Solution and Explanation

Step 1: Compute \(E(X_1)\).
\[ E(X_1) = \int_1^\infty x \cdot \frac{1}{x^2} dx = \int_1^\infty \frac{1}{x} dx, \] which diverges (logarithmic divergence). Hence \(E(X_1)\) is infinite.
Step 2: Compute \(E(1/X_2)\).
\[ E\left(\frac{1}{X_2}\right) = \int_1^\infty \frac{1}{x} \cdot \frac{1}{x^2} dx = \int_1^\infty \frac{1}{x^3} dx = \frac{1}{2}. \] This is finite.
Step 3: Compute \(E(\sqrt{X_1})\).
\[ E(\sqrt{X_1}) = \int_1^\infty \sqrt{x} \cdot \frac{1}{x^2} dx = \int_1^\infty x^{-3/2} dx = 2, \] which is finite.
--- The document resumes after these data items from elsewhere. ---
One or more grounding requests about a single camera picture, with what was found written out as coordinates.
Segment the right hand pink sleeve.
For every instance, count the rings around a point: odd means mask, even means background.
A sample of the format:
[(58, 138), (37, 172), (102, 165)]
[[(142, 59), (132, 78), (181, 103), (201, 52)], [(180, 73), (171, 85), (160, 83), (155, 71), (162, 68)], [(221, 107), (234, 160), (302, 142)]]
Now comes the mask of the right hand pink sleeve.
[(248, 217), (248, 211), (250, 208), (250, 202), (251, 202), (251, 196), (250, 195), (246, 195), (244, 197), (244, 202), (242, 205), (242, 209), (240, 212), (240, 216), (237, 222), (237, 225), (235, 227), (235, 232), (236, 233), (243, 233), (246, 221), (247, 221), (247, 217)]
However, \(E(X_1)\) diverges, and we check for \(\min(X_1, ..., X_n)\).
Step 4: Expectation of \(\min(X_1, ..., X_n)\).
For \(X_i\) i.i.d. with \(P(X>x) = 1/x\) for \(x \ge 1\), \[ P(\min(X_1, ..., X_n)>x) = \left(\frac{1}{x}\right)^n. \] Hence, \[ E(\min(X_1, ..., X_n)) = \int_0^\infty P(\min(X_1, ..., X_n)>x) dx = 1 + \int_1^\infty \frac{1}{x^n} dx = 1 + \frac{1}{n-1}. \] This is finite for all \(n \ge 2\).
Step 5: Conclusion.
Finite expectations: \(E(1/X_2)\) and \(E(\min(X_1, ..., X_n))\). Final Answer: \[ \boxed{(B) \text{ and } (D)} \]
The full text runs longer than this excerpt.